* _What is expected_
Instruction for the data below: set down exactly the lines from the line with "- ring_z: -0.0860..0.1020" to the line with "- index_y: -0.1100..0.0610", inclusive, and no others.

* _Supplied information_
= = = =
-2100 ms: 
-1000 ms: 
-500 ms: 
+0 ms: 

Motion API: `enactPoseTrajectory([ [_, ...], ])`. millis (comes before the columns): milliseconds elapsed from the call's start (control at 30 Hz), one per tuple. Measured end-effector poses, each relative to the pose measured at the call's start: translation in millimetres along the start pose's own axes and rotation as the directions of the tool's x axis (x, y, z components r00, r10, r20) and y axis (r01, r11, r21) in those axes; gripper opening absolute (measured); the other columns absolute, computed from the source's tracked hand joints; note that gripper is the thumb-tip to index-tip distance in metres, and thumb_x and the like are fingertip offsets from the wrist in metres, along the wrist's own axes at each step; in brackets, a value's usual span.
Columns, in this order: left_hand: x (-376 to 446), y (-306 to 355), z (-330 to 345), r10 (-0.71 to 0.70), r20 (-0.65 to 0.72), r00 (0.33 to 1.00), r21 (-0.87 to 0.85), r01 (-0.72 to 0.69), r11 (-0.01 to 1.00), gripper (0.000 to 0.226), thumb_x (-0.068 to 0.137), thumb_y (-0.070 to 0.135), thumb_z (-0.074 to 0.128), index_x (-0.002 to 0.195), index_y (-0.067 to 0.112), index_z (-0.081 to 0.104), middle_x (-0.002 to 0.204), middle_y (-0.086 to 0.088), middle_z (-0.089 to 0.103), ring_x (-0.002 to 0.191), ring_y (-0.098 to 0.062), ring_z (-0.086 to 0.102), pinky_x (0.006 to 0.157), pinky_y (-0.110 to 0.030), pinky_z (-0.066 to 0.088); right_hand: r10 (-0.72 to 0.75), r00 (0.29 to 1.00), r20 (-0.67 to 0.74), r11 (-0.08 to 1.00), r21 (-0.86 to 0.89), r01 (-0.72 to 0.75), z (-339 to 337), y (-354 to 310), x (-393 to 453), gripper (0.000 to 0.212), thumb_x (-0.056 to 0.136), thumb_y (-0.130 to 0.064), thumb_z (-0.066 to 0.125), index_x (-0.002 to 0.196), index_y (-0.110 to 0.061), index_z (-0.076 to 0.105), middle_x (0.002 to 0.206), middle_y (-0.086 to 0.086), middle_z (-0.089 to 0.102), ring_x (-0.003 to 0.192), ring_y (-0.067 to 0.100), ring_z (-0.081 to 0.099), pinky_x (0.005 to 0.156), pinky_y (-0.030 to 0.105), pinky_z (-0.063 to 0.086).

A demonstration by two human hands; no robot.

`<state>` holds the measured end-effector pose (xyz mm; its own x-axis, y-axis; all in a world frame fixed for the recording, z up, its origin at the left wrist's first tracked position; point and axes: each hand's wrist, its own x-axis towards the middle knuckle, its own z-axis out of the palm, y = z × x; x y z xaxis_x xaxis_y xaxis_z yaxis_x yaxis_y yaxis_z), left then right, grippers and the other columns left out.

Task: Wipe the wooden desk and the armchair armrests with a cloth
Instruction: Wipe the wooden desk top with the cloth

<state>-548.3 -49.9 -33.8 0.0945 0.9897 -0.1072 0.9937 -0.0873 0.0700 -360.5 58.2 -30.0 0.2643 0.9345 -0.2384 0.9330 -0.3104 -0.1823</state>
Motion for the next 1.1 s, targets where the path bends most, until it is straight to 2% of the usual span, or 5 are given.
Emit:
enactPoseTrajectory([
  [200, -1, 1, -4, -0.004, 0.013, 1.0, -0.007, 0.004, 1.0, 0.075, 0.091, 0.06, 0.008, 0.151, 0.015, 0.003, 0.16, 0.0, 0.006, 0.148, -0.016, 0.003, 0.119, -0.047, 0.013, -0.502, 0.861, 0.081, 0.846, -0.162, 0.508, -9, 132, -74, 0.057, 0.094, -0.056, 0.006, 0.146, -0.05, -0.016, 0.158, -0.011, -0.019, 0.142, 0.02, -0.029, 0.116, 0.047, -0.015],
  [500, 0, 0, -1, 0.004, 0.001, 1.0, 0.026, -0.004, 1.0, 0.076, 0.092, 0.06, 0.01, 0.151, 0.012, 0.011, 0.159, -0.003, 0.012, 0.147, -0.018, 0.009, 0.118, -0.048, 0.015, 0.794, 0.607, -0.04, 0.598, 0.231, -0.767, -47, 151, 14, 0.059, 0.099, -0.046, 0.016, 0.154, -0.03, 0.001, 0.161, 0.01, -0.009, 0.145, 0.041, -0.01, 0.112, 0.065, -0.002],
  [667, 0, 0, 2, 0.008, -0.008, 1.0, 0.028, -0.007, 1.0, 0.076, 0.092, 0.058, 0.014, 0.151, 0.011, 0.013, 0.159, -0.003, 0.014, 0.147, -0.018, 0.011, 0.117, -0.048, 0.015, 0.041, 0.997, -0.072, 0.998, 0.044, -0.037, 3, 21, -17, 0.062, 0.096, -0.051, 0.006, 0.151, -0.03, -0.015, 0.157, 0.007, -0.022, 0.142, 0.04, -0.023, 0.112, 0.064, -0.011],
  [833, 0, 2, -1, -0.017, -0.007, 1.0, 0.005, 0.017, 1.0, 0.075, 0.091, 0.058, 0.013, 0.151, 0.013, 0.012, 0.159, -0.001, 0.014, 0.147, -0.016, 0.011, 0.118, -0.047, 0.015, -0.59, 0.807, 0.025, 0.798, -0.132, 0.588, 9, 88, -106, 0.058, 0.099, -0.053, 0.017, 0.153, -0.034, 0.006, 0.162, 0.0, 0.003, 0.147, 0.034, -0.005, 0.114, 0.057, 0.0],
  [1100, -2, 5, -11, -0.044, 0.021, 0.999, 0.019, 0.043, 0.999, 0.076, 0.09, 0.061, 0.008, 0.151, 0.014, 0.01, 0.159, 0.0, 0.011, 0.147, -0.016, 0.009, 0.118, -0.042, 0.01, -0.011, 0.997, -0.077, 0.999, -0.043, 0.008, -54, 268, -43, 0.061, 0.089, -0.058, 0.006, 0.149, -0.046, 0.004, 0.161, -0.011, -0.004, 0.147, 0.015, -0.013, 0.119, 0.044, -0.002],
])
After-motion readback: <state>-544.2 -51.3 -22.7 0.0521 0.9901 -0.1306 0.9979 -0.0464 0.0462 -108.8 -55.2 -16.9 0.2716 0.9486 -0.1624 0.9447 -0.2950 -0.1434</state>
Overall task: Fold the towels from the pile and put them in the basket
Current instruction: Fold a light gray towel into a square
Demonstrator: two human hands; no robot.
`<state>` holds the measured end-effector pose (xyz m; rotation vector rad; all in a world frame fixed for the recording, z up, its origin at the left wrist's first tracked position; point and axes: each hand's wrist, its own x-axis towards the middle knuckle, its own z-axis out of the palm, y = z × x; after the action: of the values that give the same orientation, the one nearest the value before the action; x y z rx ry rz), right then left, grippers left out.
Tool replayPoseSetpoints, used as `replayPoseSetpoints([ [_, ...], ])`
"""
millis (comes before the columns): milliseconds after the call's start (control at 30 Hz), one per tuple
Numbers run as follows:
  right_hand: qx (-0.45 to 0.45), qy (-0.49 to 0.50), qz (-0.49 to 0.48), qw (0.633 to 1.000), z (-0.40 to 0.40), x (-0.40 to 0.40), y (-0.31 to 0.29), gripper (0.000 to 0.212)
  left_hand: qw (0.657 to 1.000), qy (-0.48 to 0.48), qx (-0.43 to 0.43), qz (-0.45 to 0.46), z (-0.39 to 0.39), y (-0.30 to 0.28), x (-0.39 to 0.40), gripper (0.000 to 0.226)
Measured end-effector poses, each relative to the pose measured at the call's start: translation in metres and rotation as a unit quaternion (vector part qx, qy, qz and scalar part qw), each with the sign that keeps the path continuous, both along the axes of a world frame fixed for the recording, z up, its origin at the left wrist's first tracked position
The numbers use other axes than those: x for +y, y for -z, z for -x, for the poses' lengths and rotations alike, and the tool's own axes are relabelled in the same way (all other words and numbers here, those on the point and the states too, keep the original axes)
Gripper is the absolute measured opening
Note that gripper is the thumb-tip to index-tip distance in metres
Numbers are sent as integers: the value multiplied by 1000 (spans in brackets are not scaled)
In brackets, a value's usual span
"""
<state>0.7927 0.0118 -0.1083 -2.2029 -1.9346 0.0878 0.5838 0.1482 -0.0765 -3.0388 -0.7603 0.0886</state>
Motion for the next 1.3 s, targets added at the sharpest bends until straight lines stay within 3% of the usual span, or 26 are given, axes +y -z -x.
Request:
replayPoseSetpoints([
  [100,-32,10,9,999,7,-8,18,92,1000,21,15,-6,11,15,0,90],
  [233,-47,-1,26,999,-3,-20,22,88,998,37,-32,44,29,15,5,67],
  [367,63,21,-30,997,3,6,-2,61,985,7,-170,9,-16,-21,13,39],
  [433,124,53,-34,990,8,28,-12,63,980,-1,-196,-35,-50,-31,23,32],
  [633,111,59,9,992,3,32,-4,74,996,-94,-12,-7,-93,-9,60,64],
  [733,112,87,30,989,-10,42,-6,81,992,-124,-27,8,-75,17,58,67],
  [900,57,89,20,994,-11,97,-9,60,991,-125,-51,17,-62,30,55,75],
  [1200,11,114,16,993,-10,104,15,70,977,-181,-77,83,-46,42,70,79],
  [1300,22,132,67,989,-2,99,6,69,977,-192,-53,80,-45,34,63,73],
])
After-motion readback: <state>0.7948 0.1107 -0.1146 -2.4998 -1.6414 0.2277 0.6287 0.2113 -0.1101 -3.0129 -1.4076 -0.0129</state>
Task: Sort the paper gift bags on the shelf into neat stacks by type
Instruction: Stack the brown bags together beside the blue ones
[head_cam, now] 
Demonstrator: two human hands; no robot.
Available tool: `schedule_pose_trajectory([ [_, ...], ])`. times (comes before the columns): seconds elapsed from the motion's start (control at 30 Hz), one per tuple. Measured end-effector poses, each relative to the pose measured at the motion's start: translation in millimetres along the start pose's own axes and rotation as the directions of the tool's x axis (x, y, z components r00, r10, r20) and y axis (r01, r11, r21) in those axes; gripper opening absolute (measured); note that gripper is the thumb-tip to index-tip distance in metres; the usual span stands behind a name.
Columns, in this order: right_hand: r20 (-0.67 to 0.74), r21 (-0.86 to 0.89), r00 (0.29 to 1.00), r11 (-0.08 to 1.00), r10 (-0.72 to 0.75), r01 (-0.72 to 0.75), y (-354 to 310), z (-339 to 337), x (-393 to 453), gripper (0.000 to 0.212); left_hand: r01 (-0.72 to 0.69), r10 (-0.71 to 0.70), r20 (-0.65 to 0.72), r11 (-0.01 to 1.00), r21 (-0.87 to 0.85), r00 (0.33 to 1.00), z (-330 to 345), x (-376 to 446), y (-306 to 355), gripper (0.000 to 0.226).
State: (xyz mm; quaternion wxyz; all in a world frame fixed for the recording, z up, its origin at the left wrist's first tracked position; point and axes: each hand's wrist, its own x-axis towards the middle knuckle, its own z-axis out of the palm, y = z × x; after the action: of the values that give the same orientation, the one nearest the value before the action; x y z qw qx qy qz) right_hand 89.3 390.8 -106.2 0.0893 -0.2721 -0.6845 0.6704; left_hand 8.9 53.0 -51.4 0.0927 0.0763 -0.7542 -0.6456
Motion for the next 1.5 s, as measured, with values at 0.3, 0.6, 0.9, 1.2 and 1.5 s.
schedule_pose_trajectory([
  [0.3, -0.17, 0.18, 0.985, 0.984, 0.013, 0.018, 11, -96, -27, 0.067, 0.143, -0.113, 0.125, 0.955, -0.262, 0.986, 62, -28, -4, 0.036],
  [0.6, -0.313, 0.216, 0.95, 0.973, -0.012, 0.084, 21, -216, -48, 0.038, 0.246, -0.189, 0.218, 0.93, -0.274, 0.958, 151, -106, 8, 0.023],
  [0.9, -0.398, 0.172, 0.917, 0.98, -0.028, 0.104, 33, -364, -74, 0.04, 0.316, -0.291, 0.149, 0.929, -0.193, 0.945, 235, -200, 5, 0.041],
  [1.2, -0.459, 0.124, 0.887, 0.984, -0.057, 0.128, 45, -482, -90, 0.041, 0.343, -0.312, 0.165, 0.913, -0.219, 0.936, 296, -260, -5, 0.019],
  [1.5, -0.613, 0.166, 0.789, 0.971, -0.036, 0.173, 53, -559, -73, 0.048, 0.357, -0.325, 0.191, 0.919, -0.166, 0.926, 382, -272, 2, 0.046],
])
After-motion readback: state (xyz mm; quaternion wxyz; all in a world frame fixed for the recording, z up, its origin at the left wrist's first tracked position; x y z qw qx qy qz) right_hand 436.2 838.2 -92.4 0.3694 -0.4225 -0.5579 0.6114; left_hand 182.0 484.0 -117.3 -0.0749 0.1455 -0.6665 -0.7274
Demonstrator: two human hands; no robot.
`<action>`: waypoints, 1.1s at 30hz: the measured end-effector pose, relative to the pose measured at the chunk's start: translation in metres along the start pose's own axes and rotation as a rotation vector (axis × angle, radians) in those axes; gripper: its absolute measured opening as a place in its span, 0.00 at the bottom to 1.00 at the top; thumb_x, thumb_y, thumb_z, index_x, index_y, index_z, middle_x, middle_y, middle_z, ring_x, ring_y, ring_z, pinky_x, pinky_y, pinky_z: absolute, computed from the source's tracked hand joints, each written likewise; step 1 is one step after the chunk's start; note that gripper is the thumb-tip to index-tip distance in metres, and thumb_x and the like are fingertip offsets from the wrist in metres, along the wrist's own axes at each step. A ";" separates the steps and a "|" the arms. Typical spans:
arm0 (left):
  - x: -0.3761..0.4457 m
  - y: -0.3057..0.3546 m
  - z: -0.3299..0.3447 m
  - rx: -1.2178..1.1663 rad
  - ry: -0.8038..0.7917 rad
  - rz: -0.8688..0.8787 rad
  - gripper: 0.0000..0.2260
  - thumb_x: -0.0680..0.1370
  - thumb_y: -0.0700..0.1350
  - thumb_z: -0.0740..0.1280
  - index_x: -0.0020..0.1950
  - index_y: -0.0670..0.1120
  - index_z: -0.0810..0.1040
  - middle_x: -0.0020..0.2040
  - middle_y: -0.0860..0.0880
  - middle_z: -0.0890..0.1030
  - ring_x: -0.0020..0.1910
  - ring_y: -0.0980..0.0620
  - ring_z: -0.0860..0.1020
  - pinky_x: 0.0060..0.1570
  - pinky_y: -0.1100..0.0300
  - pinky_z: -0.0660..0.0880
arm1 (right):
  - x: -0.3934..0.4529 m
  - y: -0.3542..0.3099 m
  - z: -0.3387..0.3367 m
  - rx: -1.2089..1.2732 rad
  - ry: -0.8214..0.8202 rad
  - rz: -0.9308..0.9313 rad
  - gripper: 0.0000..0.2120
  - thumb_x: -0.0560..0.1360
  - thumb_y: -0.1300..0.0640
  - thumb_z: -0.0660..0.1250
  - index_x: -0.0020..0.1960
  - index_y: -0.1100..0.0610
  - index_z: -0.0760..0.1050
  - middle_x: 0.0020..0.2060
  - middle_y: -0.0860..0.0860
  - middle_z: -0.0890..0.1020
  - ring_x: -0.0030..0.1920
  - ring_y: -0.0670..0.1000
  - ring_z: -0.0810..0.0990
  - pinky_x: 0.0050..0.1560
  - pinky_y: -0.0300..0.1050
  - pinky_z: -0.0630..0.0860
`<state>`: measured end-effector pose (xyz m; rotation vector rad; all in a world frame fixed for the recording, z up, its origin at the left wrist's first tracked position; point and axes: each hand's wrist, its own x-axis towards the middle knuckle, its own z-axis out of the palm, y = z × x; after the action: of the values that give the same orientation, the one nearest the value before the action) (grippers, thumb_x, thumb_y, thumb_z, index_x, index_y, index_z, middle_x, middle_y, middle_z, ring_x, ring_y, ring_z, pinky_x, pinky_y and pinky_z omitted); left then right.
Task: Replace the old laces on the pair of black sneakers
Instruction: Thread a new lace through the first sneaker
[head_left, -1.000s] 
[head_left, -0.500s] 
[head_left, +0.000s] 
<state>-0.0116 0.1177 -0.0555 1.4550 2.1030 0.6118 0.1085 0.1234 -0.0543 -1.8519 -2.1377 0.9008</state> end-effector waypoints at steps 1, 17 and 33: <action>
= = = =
* _Solution to the exercise_
  - ring_z: -0.0860..0.1020
  - pinky_x: 0.0060..0.1570
  - pinky_y: -0.1100..0.0300
  - pinky_z: -0.0660..0.0880
arm1 (right):
  - x: -0.3934..0.4529 m
  - y: -0.3542..0.3099 m
  - z: -0.3387..0.3367 m
  - rx: -1.2089..1.2732 rad
  - ry: -0.8214..0.8202 rad
  - rz: -0.9308..0.9313 rad
  - gripper: 0.0000..0.2120
  - thumb_x: -0.0560..0.1360
  - thumb_y: -0.1300..0.0640
  - thumb_z: -0.0660..0.1250
  - index_x: -0.0020..0.1960
  - index_y: -0.1100..0.0610

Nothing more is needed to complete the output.